For Screen Studio, we need to save the recorded screen capture to a file on disk. Searching online, we didn’t find examples of this. Presumably most users of this new API are video conferencing apps, that stream of the network, instead of writing to disk.
During our development, we encountered some issues; the screen recording had black bars around it, it was blurry, and it didn’t work on a 5K display. We decided to do a dive deep into all these issues, this is what we found out:
A (simplified) overview: Using AVAssetWriter
This details a simplified overview of how to set everything up, ignoring all the edge cases.
An AVAssetWriter is used to create QuickTime and H.264 video files. It can write out files with multiple tracks both audio and video.
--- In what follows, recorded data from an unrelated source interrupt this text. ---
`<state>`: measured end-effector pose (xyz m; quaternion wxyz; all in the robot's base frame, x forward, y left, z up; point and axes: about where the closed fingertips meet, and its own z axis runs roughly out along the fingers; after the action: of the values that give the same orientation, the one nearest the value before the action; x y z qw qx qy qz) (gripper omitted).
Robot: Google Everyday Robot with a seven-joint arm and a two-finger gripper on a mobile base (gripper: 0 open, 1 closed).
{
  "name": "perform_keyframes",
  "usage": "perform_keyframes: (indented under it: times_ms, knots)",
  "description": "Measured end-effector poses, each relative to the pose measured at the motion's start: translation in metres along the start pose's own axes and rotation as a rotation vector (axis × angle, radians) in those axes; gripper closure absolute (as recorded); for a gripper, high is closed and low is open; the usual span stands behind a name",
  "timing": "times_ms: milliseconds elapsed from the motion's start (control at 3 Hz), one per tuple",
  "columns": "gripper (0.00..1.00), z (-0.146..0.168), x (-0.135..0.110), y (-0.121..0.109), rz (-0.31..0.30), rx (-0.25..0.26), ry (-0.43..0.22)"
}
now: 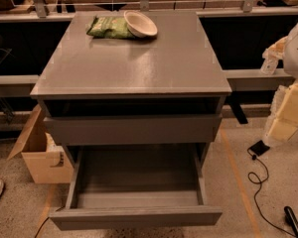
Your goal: Close middle drawer
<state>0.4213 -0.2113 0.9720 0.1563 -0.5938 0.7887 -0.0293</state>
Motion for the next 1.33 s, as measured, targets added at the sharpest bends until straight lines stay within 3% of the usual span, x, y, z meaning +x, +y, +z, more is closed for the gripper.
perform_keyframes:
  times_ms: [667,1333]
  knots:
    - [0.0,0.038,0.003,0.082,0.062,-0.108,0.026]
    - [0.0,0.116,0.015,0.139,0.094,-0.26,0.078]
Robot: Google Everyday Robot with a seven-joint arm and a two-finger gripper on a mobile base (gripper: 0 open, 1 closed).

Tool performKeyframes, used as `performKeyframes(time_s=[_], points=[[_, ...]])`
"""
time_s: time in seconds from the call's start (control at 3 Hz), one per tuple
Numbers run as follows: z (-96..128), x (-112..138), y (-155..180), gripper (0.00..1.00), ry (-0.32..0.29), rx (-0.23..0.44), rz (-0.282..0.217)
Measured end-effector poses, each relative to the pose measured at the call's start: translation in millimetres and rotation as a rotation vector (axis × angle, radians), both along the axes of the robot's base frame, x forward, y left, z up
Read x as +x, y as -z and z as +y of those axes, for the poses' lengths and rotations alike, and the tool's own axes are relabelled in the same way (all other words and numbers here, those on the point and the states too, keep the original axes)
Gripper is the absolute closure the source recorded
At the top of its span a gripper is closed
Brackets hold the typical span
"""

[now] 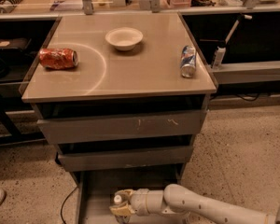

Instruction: Pick blue plastic bottle from bottom drawer and place on counter

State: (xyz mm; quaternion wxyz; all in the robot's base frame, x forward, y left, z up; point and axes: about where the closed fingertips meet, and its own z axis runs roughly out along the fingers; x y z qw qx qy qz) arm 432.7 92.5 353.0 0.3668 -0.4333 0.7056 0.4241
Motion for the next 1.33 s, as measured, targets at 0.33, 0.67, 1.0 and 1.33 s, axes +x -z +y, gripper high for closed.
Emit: performKeyframes(time_s=[0.33,0.67,1.0,1.33], points=[[-6.6,2.2,-66.7,1.0,0.008,-0.01,-0.049],[-6.6,2.2,-66.9,1.0,0.007,-0.01,-0.049],[5.1,-1.3,-114.1,1.0,-0.025,0.021,-0.064],[18.1,-0.7,-183.7,1.0,-0.051,0.038,-0.1]])
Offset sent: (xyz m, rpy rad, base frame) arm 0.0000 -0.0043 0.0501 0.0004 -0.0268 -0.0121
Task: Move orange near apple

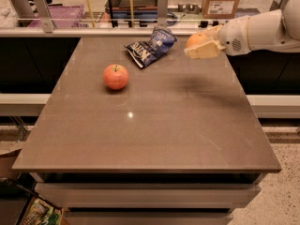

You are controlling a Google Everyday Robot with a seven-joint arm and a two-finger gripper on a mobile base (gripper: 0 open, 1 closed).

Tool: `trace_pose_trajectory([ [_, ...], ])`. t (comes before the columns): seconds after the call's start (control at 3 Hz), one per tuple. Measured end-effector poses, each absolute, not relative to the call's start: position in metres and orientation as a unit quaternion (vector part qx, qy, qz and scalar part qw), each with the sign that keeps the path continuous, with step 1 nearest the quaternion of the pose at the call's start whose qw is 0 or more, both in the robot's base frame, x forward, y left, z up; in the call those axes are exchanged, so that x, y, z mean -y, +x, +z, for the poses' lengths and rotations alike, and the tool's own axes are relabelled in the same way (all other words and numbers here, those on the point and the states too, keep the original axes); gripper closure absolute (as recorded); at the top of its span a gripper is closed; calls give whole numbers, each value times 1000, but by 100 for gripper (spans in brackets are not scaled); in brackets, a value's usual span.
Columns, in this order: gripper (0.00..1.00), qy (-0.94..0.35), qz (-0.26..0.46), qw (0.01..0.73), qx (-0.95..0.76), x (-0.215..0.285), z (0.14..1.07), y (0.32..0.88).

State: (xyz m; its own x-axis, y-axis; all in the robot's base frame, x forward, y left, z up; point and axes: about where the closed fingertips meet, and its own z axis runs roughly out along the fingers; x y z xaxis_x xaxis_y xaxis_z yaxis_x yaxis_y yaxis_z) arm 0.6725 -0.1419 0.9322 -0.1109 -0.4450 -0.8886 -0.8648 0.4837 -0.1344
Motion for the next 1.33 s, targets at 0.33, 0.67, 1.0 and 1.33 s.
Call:
trace_pose_trajectory([
  [0.33,100,-463,224,478,-712,117,924,666],
  [0.67,100,-473,237,474,-704,93,917,661],
  [1.0,100,-485,245,471,-695,70,914,654],
  [1.33,100,-495,254,470,-685,49,909,648],
])
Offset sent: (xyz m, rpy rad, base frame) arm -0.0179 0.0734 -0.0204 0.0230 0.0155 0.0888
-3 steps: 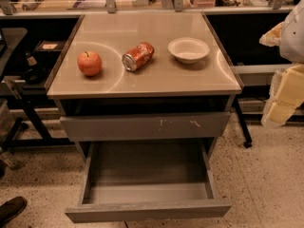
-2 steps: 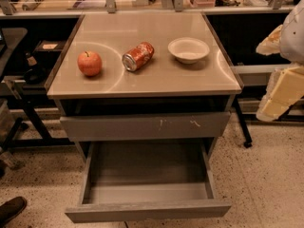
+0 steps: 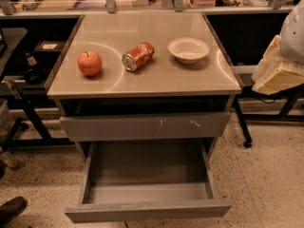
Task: Close middle drawer
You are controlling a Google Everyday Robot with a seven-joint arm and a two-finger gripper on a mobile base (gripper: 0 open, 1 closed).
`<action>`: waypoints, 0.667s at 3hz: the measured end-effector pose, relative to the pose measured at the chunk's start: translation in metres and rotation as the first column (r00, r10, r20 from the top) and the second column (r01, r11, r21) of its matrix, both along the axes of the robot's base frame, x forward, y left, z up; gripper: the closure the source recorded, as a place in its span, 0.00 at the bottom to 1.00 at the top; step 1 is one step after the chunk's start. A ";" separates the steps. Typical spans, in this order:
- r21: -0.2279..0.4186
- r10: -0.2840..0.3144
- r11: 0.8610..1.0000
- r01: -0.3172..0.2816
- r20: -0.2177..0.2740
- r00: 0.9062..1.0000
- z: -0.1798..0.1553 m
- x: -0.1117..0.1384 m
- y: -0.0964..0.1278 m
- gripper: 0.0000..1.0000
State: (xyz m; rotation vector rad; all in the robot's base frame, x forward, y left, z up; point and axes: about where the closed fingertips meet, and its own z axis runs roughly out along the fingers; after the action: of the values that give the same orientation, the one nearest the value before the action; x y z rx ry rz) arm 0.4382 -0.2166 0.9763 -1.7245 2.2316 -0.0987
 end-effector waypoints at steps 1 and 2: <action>0.000 0.000 1.000 0.000 0.000 1.000 0.000 0.000 0.000 0.88; 0.006 -0.007 1.000 0.007 -0.007 1.000 -0.003 -0.003 -0.002 1.00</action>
Offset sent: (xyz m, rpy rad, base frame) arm -0.0078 -0.0069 -0.0128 0.0146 0.0438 -0.0169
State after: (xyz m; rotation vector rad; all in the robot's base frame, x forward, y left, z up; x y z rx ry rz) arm 0.4356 -0.2186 0.9737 -1.7171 2.2404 -0.0882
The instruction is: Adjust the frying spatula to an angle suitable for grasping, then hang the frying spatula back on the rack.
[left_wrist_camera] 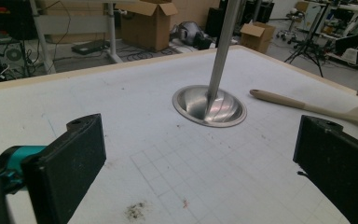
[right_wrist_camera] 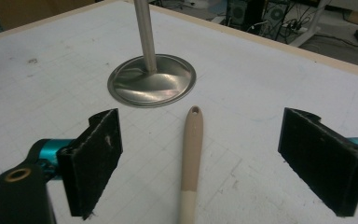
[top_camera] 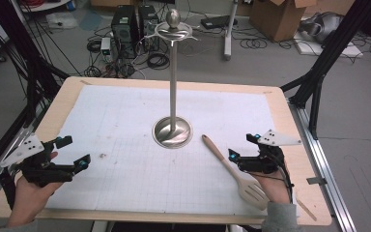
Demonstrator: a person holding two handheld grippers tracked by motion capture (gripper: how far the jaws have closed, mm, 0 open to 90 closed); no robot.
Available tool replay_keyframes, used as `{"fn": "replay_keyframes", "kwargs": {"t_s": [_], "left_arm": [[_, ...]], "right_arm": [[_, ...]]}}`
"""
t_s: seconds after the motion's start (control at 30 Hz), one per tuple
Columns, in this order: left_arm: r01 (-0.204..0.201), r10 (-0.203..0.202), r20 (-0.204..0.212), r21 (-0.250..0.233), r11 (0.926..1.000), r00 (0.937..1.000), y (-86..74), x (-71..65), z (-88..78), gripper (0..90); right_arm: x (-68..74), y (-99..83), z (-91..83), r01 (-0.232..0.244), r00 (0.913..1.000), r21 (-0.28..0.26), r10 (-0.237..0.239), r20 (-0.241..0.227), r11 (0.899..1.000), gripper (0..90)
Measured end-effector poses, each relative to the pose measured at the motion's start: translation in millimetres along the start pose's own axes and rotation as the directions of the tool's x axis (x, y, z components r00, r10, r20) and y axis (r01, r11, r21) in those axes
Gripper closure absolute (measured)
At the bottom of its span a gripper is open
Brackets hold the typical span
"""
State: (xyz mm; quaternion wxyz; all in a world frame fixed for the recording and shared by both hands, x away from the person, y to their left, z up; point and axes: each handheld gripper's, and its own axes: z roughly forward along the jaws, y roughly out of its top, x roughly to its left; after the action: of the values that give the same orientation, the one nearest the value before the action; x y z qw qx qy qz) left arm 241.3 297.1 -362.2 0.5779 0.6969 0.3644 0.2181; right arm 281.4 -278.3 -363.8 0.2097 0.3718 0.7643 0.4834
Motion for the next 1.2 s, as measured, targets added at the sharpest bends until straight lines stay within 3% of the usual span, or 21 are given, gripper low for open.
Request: {"fn": "replay_keyframes", "kwargs": {"t_s": [0.67,1.03,1.2], "left_arm": [[-0.002,0.002,0.010,0.002,1.0000,0.9999,1.7,0.3,5.5,2.8],[-0.004,0.004,0.010,-0.010,0.9999,0.9999,2.6,1.2,8.4,2.8],[-0.006,0.006,0.021,0.005,1.0000,0.9998,2.9,-0.2,12.9,2.8]], "right_arm": [[3.0,-12.7,14.5,-0.004,1.0000,0.068,0.004,0.001,0.998,11.9],[3.1,-27.6,32.3,-0.012,0.9999,0.132,0.011,0.008,0.991,11.9],[2.2,-35.7,34.7,-0.018,0.9998,0.134,0.017,0.005,0.991,11.9]]}}
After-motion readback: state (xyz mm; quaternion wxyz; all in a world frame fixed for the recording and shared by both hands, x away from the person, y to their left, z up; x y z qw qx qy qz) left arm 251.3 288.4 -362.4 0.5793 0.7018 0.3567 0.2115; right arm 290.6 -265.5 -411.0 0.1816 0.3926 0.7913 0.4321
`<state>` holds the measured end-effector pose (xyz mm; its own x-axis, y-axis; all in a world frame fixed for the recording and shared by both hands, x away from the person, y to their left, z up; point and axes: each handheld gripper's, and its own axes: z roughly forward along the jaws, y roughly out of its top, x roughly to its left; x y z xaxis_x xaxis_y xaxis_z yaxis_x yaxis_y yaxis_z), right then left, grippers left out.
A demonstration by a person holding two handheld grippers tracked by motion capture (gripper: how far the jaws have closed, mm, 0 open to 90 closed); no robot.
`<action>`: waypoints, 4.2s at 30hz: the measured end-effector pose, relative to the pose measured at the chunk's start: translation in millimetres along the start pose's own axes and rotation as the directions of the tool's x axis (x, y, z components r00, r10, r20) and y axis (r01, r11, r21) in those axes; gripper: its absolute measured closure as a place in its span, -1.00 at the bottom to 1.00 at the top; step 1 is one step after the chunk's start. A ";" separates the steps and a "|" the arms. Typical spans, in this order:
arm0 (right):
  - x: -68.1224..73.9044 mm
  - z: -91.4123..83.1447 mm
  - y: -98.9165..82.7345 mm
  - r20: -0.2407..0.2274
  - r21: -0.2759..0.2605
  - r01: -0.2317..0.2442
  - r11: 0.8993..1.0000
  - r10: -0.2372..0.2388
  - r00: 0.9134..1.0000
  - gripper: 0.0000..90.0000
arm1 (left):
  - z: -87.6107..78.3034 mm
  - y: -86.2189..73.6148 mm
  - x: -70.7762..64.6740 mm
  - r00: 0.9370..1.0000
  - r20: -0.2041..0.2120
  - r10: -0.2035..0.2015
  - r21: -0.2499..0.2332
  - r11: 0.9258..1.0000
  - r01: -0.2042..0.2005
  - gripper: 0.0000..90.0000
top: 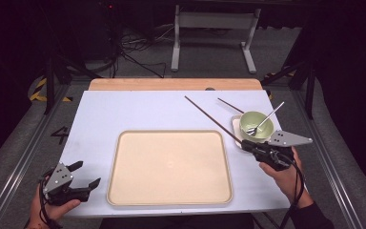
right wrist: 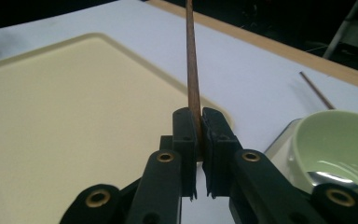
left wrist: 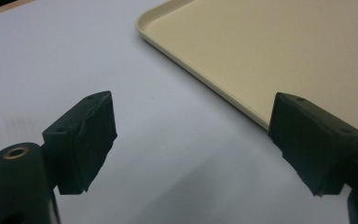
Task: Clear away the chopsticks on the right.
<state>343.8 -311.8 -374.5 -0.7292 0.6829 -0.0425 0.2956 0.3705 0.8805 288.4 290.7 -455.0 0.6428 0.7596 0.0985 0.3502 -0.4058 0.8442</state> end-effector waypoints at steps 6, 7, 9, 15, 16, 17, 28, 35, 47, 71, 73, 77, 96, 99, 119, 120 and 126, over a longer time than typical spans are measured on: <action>13.9 14.4 -9.4 -0.044 0.050 0.023 0.998 -0.021 0.999 0.89 | -0.1 -0.6 -0.4 1.000 0.001 0.001 0.002 1.000 -0.001 -0.64; 15.6 18.3 -11.7 -0.050 0.064 0.027 0.998 -0.024 0.998 0.89 | 0.0 -0.6 -0.6 1.000 0.001 0.000 0.002 1.000 0.000 -0.64; 18.0 25.8 -16.1 -0.063 0.088 0.028 0.996 -0.022 0.998 0.89 | 0.0 -0.5 -0.9 1.000 0.000 0.002 0.004 1.000 -0.002 -0.64; 24.4 39.8 -24.4 -0.086 0.143 0.042 0.989 -0.030 0.996 0.89 | 0.3 -0.7 -1.0 1.000 0.000 0.003 0.010 1.000 -0.003 -0.64; 24.4 39.8 -24.4 -0.086 0.143 0.042 0.989 -0.030 0.996 0.89 | 0.3 -0.7 -1.0 1.000 0.000 0.003 0.010 1.000 -0.003 -0.64; 25.8 42.4 -26.0 -0.091 0.153 0.043 0.987 -0.030 0.995 0.89 | 0.2 -0.6 -1.0 1.000 0.001 0.006 0.011 1.000 -0.006 -0.64; 33.5 59.5 -36.9 -0.109 0.229 0.066 0.971 -0.041 0.993 0.89 | 0.3 -1.0 -0.9 1.000 0.002 0.004 0.009 1.000 -0.004 -0.64; 33.5 61.5 -38.6 -0.110 0.239 0.065 0.969 -0.040 0.993 0.88 | 1.2 -1.1 -0.7 1.000 0.004 0.002 0.009 1.000 -0.002 -0.64; 30.2 56.0 -36.0 -0.096 0.221 0.056 0.974 -0.035 0.995 0.73 | 1.0 -1.1 -0.3 1.000 0.004 -0.001 0.008 1.000 0.000 -0.64; -4.9 -34.0 -0.4 0.080 -0.037 0.050 0.998 -0.047 0.996 0.43 | 1.4 -0.1 -0.5 1.000 0.011 -0.002 0.005 1.000 0.002 -0.64; -10.4 -41.1 -0.7 0.104 -0.050 0.040 0.998 -0.035 0.994 0.42 | 1.8 0.1 -0.8 1.000 0.014 -0.001 0.005 1.000 0.001 -0.64; -17.6 -49.0 -1.5 0.144 -0.065 0.028 0.998 -0.019 0.989 0.38 | 1.9 0.1 -0.6 1.000 0.013 -0.002 0.004 1.000 0.002 -0.65; -138.9 -46.7 -55.0 0.392 0.013 -0.267 0.964 0.240 0.888 0.08 | 5.3 3.7 -0.9 1.000 0.021 -0.007 0.013 1.000 0.007 -0.65; -149.3 -37.7 -59.5 0.365 0.022 -0.303 0.953 0.275 0.890 0.08 | 7.0 4.5 -1.9 1.000 0.016 -0.005 0.022 1.000 0.004 -0.65; -174.3 25.9 -65.8 0.370 0.169 -0.345 0.923 0.265 0.890 0.10 | 12.1 4.4 -0.5 1.000 0.023 -0.007 0.037 0.999 0.006 -0.65; -175.4 28.0 -66.1 0.369 0.171 -0.346 0.923 0.266 0.891 0.11 | 12.7 4.4 -0.5 1.000 0.025 -0.005 0.039 0.999 0.004 -0.65; -175.8 34.6 -62.4 0.364 0.147 -0.346 0.927 0.275 0.890 0.23 | 14.3 3.5 -1.0 1.000 0.030 -0.007 0.048 0.999 0.005 -0.65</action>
<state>474.9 -433.2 -438.3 -0.3427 0.9389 0.0320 0.6172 0.1993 0.7612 298.7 281.3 -459.7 0.6607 0.7467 0.0769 0.3861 -0.4258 0.8183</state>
A single track can be written using an AVAssetWriterInput.
let assetWriter = try AVAssetWriter(url: url, fileType: .mov)
let videoInput = AVAssetWriterInput(mediaType: .video, outputSettings: nil)
assetWriter.add(videoInput)
Prepare the AVAssetWriter by calling startWriting, then start a session:
assetWriter.startWriting()
let now = CMClock.hostTimeClock.time
assetWriter.startSession(atSourceTime: now)
Setup the SCStream and add an object for receiving callbacks when CMSampleBuffers are available:
let stream = SCStream(filter: filter, configuration: configuration, delegate: **nil**)
try stream.addStreamOutput(streamOutput, type: .screen, sampleHandlerQueue: videoSampleBufferQueue)
try await stream.startCapture()
And finally, in the stream(_:didOutputSampleBuffer:of:)
function, append the CMSampleBuffer to the AVAssetWriterInput.
func stream(_ stream: SCStream, didOutputSampleBuffer sampleBuffer: CMSampleBuffer, of type: SCStreamOutputType) {
videoInput.append(sampleBuffer)
}
To stop the recording, end the session on the AVAssetWriter and finish writing:
let now = CMClock.hostTimeClock.time
assetWriter.endSession(atSourceTime: now)
videoInput.markAsFinished()
await assetWriter.finishWriting()
Note that the above code is greatly simplified, and doesn’t handle all the edge cases. Let’s look at some of these edge cases.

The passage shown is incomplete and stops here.